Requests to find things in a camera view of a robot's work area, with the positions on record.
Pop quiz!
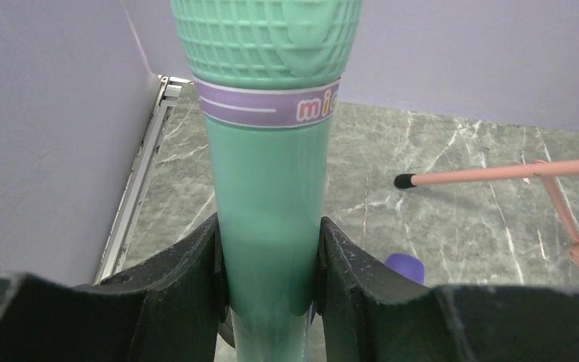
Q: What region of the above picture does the teal toy microphone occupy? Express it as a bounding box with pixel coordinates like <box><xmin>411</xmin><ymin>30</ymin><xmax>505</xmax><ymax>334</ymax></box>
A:
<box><xmin>171</xmin><ymin>1</ymin><xmax>362</xmax><ymax>361</ymax></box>

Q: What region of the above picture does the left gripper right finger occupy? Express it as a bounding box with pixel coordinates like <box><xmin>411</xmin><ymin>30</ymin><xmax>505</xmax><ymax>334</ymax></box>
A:
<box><xmin>314</xmin><ymin>217</ymin><xmax>579</xmax><ymax>361</ymax></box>

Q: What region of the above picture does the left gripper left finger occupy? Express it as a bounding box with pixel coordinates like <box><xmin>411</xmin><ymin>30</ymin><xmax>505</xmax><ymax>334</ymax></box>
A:
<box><xmin>0</xmin><ymin>216</ymin><xmax>227</xmax><ymax>361</ymax></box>

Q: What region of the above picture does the purple toy microphone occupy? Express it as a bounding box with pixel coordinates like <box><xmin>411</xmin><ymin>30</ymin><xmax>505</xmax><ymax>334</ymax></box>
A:
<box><xmin>384</xmin><ymin>253</ymin><xmax>425</xmax><ymax>285</ymax></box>

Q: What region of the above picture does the pink music stand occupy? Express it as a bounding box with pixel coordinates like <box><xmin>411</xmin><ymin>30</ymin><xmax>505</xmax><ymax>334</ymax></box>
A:
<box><xmin>394</xmin><ymin>160</ymin><xmax>579</xmax><ymax>268</ymax></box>

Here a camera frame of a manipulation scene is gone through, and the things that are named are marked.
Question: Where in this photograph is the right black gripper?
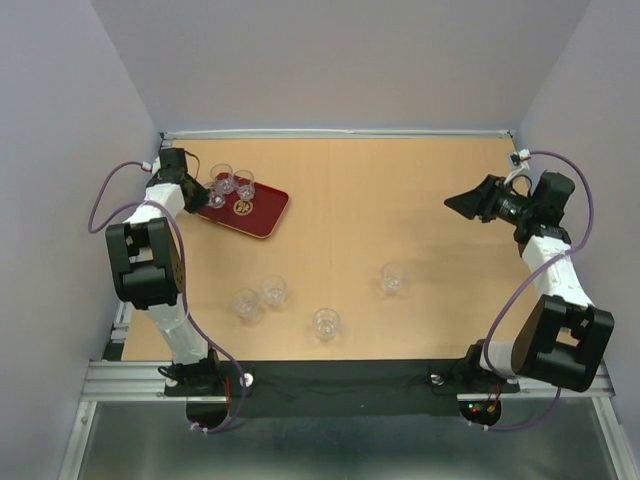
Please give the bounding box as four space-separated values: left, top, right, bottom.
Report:
443 174 535 226

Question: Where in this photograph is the clear glass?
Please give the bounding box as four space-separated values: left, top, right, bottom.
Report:
379 262 408 295
311 308 342 342
206 182 226 209
260 275 288 309
231 288 262 324
210 163 235 195

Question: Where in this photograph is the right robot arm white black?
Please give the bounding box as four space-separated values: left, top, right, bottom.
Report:
444 172 614 392

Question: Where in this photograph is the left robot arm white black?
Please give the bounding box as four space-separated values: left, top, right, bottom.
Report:
105 147 223 394

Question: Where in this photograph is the red rectangular tray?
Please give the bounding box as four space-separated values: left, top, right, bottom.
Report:
197 183 289 239

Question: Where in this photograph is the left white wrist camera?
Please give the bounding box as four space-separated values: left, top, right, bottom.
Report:
140 156 161 176

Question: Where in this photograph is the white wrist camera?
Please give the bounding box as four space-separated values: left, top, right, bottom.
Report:
504 149 531 185
140 156 161 176

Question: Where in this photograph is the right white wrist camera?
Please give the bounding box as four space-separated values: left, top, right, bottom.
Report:
504 149 531 185

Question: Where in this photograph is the aluminium back rail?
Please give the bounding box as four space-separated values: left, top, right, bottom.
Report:
160 128 513 141

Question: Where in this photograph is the aluminium rail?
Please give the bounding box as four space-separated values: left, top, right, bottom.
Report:
80 361 615 402
87 160 151 361
160 128 513 141

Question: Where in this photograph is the aluminium left rail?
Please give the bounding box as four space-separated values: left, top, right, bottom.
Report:
87 160 151 361

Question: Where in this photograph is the aluminium front rail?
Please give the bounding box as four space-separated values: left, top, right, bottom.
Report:
80 361 615 402

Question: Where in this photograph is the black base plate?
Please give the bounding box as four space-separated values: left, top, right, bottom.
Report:
158 358 519 418

• Work to be completed: Please print the entries shown above again, exactly, and skip the pictures.

• Exercise output:
Requests to find things in a camera view of a robot's work area, with the positions on record.
Pop quiz!
Q: What region of the above picture does the teal toy microphone occupy? Express it as a bounding box with pixel coordinates like <box><xmin>411</xmin><ymin>30</ymin><xmax>505</xmax><ymax>334</ymax></box>
A:
<box><xmin>171</xmin><ymin>1</ymin><xmax>362</xmax><ymax>361</ymax></box>

Q: What region of the above picture does the left gripper right finger occupy? Express it as a bounding box with pixel coordinates like <box><xmin>411</xmin><ymin>30</ymin><xmax>505</xmax><ymax>334</ymax></box>
A:
<box><xmin>314</xmin><ymin>217</ymin><xmax>579</xmax><ymax>361</ymax></box>

Q: What region of the above picture does the left gripper left finger occupy? Express it as a bounding box with pixel coordinates like <box><xmin>411</xmin><ymin>30</ymin><xmax>505</xmax><ymax>334</ymax></box>
A:
<box><xmin>0</xmin><ymin>216</ymin><xmax>227</xmax><ymax>361</ymax></box>

Q: What region of the above picture does the purple toy microphone occupy? Express it as a bounding box with pixel coordinates like <box><xmin>411</xmin><ymin>30</ymin><xmax>505</xmax><ymax>334</ymax></box>
A:
<box><xmin>384</xmin><ymin>253</ymin><xmax>425</xmax><ymax>285</ymax></box>

Q: What region of the above picture does the pink music stand occupy? Express it as a bounding box with pixel coordinates like <box><xmin>411</xmin><ymin>30</ymin><xmax>505</xmax><ymax>334</ymax></box>
A:
<box><xmin>394</xmin><ymin>160</ymin><xmax>579</xmax><ymax>268</ymax></box>

Here a camera frame of a manipulation scene is gone through, and the things that are named are marked.
Question: Where in this photograph is the right black gripper?
Please give the bounding box as four space-separated values: left, top, right, bottom.
Report:
443 174 535 226

Question: Where in this photograph is the clear glass?
Please give the bounding box as four space-separated values: left, top, right, bottom.
Report:
379 262 408 295
311 308 342 342
206 182 226 209
260 275 288 309
231 288 262 324
210 163 235 195

Question: Where in this photograph is the right robot arm white black?
Please give the bounding box as four space-separated values: left, top, right, bottom.
Report:
444 172 614 392

Question: Where in this photograph is the left robot arm white black?
Please give the bounding box as four space-separated values: left, top, right, bottom.
Report:
105 147 223 394

Question: Where in this photograph is the red rectangular tray?
Please give the bounding box as four space-separated values: left, top, right, bottom.
Report:
197 183 289 239

Question: Where in this photograph is the left white wrist camera?
Please give the bounding box as four space-separated values: left, top, right, bottom.
Report:
140 156 161 176

Question: Where in this photograph is the white wrist camera?
Please give the bounding box as four space-separated values: left, top, right, bottom.
Report:
504 149 531 185
140 156 161 176

Question: Where in this photograph is the right white wrist camera?
Please give the bounding box as four space-separated values: left, top, right, bottom.
Report:
504 149 531 185

Question: Where in this photograph is the aluminium back rail?
Please give the bounding box as four space-separated values: left, top, right, bottom.
Report:
160 128 513 141

Question: Where in this photograph is the aluminium rail?
Please give the bounding box as four space-separated values: left, top, right, bottom.
Report:
80 361 615 402
87 160 151 361
160 128 513 141

Question: Where in this photograph is the aluminium left rail?
Please give the bounding box as four space-separated values: left, top, right, bottom.
Report:
87 160 151 361

Question: Where in this photograph is the aluminium front rail?
Please give the bounding box as four space-separated values: left, top, right, bottom.
Report:
80 361 615 402

Question: Where in this photograph is the black base plate?
Please give the bounding box as four space-separated values: left, top, right, bottom.
Report:
158 358 519 418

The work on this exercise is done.